--- START ---

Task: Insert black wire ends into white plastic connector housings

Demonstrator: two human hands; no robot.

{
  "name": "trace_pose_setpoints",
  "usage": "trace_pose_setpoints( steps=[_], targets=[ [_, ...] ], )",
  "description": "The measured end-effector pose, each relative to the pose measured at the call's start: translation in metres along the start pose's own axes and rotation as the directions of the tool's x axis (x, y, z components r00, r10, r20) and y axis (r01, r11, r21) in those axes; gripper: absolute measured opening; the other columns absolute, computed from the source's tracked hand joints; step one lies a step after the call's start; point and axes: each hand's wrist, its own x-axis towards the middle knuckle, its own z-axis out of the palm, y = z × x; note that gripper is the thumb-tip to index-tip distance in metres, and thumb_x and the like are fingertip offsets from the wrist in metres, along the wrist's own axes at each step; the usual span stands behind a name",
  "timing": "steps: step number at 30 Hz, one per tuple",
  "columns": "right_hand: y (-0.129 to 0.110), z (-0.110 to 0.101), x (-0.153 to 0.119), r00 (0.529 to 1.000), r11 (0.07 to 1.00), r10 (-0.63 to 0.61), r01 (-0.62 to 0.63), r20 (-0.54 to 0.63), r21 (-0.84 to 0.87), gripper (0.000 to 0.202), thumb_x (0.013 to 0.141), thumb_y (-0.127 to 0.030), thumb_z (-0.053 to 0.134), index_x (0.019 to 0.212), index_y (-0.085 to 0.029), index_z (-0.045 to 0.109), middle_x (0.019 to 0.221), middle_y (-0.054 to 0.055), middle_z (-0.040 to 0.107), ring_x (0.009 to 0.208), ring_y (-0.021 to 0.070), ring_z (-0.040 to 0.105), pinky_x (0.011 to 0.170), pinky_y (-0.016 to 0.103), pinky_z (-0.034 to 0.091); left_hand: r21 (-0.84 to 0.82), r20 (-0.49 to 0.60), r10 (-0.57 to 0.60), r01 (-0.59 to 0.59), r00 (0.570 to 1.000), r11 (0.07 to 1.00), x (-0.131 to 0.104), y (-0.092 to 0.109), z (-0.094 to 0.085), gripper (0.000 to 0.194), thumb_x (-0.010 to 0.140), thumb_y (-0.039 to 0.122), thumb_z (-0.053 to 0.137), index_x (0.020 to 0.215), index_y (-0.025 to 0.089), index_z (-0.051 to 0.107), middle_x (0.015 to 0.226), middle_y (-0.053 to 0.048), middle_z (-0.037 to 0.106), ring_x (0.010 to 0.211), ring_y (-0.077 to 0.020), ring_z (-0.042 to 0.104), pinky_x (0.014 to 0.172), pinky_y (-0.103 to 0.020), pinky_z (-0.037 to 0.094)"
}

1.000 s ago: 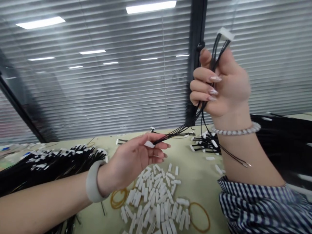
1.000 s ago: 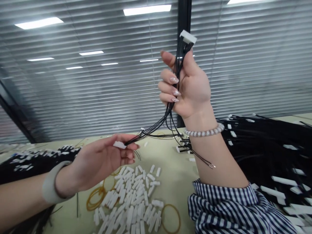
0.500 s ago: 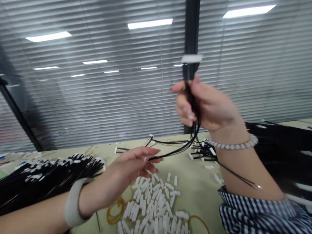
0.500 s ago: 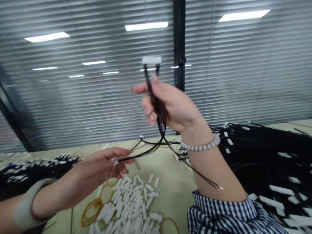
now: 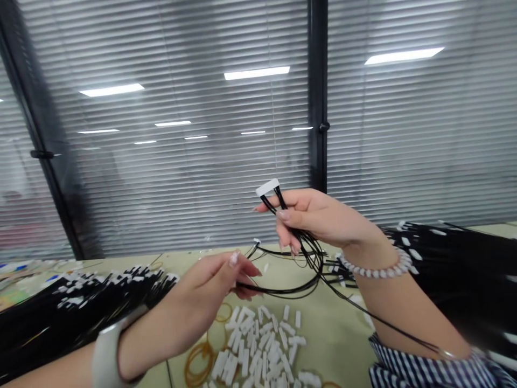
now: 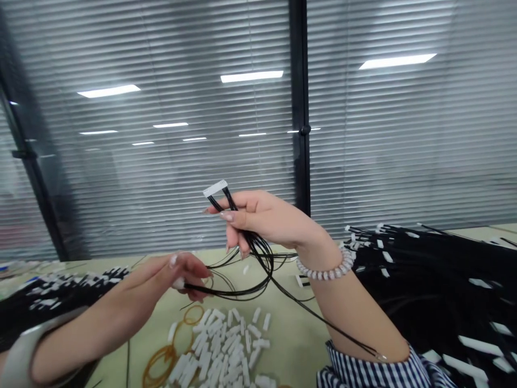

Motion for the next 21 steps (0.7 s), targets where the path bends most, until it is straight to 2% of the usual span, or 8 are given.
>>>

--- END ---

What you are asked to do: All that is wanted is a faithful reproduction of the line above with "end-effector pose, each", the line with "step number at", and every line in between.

Result for this task:
  "description": "The measured end-effector pose, each relative to the pose measured at the call's start: translation in metres along the start pose's own axes and rotation as the directions of the tool's x axis (x, y, z components r00, r10, r20) and y axis (r01, r11, r21) in those axes; gripper: absolute measured opening; the other columns absolute, computed from the source's tracked hand joints; step one lies a step after the call's start; point and axes: each hand's wrist, its own x-axis towards the middle knuckle, its own z-axis out of the palm, y = z × x; note that gripper is the thumb-tip to index-tip distance in metres, and thumb_x and the like are fingertip offsets from the wrist in metres, along the wrist's own axes at each step; the usual span stands behind a name",
  "timing": "steps: step number at 30 Hz, one per tuple",

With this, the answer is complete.